What you need to do: With both ends included, repeat exactly the lines of the entries below from the one containing "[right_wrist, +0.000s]" down to the one containing "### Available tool", and no others.

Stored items
*****

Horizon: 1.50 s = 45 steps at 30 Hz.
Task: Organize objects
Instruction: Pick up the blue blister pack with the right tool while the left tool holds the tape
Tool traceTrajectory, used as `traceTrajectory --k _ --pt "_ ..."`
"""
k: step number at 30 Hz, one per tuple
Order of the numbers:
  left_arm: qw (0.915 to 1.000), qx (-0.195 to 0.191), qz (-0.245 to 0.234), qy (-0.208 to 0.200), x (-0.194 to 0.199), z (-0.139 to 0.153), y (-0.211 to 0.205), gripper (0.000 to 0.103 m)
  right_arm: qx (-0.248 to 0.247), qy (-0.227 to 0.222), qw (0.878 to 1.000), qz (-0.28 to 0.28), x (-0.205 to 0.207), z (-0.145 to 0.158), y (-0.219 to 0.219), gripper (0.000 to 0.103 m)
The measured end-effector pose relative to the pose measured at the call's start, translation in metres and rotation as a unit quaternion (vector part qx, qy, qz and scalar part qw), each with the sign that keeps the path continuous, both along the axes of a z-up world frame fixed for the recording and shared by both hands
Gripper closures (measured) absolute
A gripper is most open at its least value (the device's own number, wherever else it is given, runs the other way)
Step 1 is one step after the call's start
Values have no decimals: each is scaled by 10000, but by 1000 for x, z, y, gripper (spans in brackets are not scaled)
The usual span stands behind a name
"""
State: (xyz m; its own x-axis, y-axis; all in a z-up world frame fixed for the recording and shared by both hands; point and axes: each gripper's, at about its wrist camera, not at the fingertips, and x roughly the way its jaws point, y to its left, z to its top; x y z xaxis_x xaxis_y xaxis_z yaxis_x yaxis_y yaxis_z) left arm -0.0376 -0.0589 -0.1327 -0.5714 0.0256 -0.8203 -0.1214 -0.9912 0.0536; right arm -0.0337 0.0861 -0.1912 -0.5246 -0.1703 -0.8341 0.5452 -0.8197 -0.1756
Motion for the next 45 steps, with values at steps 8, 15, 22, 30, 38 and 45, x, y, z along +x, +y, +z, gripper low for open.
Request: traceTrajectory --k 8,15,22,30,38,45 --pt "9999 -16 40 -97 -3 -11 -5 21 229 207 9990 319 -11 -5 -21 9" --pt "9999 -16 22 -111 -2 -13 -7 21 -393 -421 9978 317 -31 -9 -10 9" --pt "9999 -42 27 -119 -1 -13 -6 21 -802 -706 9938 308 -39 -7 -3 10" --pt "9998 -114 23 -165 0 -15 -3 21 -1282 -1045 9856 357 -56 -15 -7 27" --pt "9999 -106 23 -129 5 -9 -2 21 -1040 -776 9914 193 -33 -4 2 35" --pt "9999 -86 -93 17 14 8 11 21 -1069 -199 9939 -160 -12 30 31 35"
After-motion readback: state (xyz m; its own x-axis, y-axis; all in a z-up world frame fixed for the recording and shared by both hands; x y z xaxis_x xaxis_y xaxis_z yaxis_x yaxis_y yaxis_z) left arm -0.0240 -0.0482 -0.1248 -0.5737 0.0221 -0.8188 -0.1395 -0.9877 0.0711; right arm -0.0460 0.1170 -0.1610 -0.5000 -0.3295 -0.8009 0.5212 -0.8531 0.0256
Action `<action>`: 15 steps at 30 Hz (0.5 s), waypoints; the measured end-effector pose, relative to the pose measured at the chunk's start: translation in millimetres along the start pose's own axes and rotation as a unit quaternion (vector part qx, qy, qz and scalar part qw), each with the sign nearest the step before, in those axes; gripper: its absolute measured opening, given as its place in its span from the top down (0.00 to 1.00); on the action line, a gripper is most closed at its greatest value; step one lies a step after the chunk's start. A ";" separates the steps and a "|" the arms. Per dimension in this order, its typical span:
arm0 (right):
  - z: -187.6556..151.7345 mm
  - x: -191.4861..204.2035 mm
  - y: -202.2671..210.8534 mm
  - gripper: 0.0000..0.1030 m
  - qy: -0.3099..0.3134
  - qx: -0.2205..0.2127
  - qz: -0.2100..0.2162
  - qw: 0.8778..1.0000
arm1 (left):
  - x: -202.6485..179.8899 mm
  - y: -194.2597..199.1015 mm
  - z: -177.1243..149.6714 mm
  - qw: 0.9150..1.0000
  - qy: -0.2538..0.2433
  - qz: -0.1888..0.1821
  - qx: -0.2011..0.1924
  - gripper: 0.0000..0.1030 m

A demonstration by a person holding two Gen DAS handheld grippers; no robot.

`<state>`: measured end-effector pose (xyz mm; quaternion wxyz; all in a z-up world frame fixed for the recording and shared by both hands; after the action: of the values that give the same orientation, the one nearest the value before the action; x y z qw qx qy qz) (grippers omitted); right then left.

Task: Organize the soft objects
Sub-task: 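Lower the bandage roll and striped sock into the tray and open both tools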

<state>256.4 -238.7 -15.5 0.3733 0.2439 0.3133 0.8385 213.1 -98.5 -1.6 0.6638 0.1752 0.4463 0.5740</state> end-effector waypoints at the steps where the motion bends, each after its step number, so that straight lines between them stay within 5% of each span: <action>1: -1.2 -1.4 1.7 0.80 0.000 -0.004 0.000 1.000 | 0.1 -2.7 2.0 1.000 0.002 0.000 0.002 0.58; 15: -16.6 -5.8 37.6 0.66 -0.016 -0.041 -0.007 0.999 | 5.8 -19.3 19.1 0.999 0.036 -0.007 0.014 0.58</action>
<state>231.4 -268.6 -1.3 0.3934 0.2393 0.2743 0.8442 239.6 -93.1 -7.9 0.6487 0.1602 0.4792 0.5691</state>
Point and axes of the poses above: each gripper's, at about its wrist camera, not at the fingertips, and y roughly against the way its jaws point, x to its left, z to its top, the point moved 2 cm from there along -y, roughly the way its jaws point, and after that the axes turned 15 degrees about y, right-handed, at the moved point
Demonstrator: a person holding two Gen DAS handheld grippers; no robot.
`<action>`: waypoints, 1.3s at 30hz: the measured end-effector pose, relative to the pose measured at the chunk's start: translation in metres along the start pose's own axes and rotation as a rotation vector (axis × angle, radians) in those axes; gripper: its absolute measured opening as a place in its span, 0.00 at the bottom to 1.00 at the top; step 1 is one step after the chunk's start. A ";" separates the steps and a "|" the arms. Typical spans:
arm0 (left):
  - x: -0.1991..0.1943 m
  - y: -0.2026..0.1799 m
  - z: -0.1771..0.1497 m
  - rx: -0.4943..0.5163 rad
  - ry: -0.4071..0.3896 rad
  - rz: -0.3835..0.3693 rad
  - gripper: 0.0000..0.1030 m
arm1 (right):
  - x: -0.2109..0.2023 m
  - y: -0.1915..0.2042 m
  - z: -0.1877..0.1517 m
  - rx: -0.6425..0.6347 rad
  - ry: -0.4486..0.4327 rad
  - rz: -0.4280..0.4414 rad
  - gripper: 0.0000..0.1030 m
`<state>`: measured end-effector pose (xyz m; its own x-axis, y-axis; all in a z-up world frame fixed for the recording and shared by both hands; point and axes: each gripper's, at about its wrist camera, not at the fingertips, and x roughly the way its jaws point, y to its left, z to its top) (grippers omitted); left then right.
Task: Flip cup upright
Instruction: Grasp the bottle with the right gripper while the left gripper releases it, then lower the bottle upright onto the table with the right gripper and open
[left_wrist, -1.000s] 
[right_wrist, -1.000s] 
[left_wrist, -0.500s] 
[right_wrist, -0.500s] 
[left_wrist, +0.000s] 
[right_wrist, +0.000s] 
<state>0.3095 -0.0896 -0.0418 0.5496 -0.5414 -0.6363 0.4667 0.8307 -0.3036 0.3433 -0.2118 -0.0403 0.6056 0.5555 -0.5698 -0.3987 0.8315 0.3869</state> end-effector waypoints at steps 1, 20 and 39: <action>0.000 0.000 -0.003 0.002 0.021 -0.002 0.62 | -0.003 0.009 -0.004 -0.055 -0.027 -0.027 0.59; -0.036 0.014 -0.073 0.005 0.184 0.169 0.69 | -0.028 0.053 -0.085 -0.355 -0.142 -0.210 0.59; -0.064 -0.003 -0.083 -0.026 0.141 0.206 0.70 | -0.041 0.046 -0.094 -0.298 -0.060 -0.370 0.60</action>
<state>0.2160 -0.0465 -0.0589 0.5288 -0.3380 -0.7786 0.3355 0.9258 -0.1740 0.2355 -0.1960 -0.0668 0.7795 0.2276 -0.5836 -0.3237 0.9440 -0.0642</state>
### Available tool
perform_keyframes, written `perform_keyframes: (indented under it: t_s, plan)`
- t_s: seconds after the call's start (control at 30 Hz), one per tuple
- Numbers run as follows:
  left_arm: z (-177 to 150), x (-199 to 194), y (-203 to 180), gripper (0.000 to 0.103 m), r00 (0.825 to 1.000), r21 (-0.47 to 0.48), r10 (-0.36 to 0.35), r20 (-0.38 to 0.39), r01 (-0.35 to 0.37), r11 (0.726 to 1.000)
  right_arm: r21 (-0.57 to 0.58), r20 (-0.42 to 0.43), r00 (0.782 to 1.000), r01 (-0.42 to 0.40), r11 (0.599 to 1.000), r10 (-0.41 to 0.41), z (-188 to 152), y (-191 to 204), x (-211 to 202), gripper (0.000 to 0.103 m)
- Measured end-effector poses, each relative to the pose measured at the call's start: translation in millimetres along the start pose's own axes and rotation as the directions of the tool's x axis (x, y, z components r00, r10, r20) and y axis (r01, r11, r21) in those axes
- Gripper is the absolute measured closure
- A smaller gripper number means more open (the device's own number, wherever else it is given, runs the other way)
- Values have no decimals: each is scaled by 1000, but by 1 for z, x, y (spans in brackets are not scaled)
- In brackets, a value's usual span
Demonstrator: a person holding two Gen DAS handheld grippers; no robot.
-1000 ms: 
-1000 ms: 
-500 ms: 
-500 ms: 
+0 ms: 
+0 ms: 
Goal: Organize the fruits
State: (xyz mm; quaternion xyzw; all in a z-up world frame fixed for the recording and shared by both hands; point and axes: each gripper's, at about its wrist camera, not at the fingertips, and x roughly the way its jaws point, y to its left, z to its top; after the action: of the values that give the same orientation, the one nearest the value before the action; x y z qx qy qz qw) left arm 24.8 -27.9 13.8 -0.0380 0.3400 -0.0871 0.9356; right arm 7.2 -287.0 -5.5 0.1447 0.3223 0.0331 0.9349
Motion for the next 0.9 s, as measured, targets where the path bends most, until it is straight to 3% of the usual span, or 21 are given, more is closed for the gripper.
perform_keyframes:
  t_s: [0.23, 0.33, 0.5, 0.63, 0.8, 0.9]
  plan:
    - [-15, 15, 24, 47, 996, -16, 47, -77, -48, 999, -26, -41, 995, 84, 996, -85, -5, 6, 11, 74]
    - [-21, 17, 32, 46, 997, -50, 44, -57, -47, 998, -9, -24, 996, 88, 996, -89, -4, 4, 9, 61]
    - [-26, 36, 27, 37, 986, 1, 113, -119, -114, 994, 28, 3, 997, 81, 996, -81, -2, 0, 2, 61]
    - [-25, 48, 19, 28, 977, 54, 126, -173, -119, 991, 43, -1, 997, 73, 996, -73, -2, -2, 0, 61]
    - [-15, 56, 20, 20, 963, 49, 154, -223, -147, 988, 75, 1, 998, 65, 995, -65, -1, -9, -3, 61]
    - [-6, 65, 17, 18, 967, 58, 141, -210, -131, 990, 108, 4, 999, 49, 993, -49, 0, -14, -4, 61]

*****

Answer below:
[right_wrist, +0.000s] 
<state>0.3095 -0.0896 -0.0418 0.5496 -0.5414 -0.6363 0.4667 0.8307 -0.3036 0.3433 -0.2118 -0.0403 0.6056 0.5555 -0.5698 -0.3987 0.8315 0.3869</state> end-effector waypoints at steps 1, 20 and 39: <action>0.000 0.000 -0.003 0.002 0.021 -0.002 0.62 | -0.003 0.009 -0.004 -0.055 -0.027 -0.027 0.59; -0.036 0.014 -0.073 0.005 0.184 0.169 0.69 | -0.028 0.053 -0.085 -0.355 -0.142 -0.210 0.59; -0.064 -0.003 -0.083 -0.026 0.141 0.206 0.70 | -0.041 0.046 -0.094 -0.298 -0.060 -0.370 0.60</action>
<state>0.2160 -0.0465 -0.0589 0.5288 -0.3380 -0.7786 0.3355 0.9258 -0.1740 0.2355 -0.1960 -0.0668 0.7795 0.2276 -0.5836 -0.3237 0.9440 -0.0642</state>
### Available tool

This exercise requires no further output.